[pymvpa] top-n match lists

Thu Jan 7 19:21:38 UTC 2010

With 200 classes, if you go with SVM's, you probably want 1-vs-R (200 vs 
20000 decision functions!) and some form of kernel caching - definitely 
check out the development branches.  With 1vR you can then just get all 
the values and rank them directly, no need to worry about ties a la 1v1 
voting.

If you're interested in 1vs1 you can do some interesting ranking based 
on the values of each binary decision (rather than tallying votes) but 
this is not straightforward.

Tara Gilliam wrote:
> Hi Scott,
>
> Sorry, just realised I forgot to include the list in my earlier reply! 
> I did mean the closest classes (I'm working with 25-200 classes, 
> depending on the dataset) rather than samples.
>
> Thanks for pointing out the prediction matrix though - I did spot this 
> in the docs but it didn't seem to quite fit what I was looking for at 
> the time.
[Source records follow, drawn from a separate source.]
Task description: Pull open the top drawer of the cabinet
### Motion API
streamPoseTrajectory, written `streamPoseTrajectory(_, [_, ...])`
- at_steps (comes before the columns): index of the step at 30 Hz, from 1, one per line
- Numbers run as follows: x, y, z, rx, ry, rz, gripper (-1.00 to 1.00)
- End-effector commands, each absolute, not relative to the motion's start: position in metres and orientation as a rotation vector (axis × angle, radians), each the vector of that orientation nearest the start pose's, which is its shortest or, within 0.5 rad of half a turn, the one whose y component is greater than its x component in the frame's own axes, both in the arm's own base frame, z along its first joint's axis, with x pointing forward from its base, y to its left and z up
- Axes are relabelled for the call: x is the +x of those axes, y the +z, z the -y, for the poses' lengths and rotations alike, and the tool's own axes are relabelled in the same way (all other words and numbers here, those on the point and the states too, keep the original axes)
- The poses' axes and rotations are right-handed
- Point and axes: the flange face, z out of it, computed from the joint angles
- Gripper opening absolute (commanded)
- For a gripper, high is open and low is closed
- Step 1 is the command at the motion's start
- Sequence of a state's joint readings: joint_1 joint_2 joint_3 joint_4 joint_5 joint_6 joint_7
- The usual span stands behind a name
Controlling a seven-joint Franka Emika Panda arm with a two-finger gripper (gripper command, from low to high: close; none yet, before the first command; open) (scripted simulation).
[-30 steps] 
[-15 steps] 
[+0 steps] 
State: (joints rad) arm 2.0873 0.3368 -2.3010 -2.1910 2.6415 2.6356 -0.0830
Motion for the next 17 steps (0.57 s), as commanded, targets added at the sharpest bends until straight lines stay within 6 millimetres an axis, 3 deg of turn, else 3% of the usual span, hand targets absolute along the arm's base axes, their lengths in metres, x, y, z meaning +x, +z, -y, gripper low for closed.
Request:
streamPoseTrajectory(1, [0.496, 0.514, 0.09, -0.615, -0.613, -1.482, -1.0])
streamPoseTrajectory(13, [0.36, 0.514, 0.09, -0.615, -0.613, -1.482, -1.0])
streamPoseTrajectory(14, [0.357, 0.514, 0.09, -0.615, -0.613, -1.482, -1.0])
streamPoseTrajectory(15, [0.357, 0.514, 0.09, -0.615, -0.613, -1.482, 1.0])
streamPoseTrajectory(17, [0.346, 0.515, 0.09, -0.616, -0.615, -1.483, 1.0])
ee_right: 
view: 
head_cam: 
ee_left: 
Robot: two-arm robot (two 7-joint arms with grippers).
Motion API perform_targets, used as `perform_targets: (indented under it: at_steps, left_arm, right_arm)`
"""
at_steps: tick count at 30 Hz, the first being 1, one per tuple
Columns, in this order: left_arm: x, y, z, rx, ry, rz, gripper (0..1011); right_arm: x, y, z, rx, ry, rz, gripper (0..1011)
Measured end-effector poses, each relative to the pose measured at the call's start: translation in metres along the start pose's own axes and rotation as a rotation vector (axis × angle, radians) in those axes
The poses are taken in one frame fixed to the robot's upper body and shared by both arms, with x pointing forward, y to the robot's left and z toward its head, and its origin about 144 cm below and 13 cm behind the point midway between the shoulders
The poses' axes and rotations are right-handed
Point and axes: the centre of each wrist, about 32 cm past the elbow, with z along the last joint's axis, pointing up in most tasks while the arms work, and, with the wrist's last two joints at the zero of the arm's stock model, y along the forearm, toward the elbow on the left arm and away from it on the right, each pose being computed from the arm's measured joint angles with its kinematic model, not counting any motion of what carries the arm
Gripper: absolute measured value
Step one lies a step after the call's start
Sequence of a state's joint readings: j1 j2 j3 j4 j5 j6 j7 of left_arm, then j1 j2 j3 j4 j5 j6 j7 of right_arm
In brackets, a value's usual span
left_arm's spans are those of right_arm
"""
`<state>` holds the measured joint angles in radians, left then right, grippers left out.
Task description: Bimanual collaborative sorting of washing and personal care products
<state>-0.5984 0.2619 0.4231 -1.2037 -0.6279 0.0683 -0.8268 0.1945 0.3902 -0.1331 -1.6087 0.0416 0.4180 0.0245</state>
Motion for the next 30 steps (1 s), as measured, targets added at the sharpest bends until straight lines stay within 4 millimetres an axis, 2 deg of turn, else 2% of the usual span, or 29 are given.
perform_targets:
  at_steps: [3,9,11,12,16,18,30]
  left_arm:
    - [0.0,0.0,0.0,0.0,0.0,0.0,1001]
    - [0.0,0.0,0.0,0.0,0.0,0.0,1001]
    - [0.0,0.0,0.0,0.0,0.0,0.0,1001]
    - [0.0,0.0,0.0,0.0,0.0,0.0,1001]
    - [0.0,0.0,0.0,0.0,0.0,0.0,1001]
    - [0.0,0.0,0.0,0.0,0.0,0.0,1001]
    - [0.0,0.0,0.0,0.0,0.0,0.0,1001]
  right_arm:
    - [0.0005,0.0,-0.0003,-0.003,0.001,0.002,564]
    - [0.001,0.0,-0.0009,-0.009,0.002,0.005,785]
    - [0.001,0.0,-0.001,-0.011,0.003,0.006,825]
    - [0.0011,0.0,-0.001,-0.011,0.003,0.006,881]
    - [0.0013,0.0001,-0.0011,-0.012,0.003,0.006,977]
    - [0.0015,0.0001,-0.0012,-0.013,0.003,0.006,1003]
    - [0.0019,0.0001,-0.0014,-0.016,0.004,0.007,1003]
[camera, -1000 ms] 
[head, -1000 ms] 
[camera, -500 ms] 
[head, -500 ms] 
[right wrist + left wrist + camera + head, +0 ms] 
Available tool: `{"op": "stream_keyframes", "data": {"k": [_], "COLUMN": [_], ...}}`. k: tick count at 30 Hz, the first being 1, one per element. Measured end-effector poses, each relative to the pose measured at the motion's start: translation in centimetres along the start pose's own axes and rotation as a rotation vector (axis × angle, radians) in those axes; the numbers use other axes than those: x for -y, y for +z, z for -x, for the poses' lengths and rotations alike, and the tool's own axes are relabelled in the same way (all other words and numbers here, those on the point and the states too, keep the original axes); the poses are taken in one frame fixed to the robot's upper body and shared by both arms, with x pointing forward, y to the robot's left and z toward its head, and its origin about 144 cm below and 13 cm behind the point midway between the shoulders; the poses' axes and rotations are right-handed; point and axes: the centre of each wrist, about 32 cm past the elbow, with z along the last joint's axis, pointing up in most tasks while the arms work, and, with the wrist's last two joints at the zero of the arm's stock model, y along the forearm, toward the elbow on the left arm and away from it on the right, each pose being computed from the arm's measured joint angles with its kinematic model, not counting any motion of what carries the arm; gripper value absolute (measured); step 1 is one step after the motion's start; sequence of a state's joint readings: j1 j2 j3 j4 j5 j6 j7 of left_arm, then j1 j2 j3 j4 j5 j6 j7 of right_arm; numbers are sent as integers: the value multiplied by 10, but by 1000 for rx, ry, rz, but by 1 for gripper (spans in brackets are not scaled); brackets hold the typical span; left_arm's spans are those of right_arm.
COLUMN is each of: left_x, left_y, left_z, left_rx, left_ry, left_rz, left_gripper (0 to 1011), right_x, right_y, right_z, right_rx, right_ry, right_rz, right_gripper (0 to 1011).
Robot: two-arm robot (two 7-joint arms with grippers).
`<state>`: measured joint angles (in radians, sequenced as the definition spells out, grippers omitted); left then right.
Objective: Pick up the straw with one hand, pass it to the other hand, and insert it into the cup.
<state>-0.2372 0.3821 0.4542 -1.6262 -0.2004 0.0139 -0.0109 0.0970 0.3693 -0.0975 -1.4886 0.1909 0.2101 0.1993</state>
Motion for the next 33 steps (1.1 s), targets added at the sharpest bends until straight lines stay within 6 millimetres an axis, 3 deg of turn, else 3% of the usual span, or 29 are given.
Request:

For kNNs though it might be worth another look.
>
> Thanks,
> Tara
>
> Scott Gorlin wrote:
>> Let me ask a clarifying question - Tara, did you mean the top 10 
>> PREDICTED CLASSES (how many do you have??) or the top 10 CLOSEST 
>> SAMPLES?
>>
>> For CLASSES, as Yaroslav said, this will be dependent on how the 
>> classification is done (unified ala SMLR/KNN, 1 vs 1 or 1 vs Rest for 
>> SVM's, etc), so you need to decide exactly how you want to handle 
>> it.  LibSVM based SVM's do weird things with multiclass values, but 
>> you can use the Meta classifier MulticlassClassifier to easily create 
>> a suite of 1v1 (or 1 vs Rest in more recent development branches) 
>> binary machines and extract each of their values.   If you use the 
>> Shogun backend, there are some SVM's which can spit out correct MC 
>> values in either 1v1 or 1vR, depending on your installed version.  
>> Though perhaps you're not using SVM's...?
>>
>> If you meant SAMPLES, then you can simply look at the prediction 
>> kernel matrix for the rows with the highest values - or use a 
>> distance function of your own.
>>
>> -Scott
>>
>> Yaroslav Halchenko wrote:
>>> Hi Tara,
>>>
>>> Unfortunately ATM we simply do not have such feature unified and
>>> exposed at all, but it sounds like a nice feature to have!  Probably
>>> something like 'predictions_ranked'  where for each prediction it would
>>> not only store the winner but all labels ordered accordingly.
>>>
>>> I have filed the request under
>>> http://github.com/hanke/PyMVPA/issues#issue/8
>>>
>>> Meanwhile you can make use of 'values' state variable.  The difficulty
>>> might be that the content of values is not unified across the
>>> classifiers, but it is somewhat obvious for most (e.g. for SMLR it 
>>> would
>>> be probabilities from logistic regressions per each label in the order
>>> of your ds.uniquelabels, so you would need just to argsort each one of
>>> them with [::-1] to get in reverse order ;) ). What classifier do you
>>> have in mind though?
>>>
>>>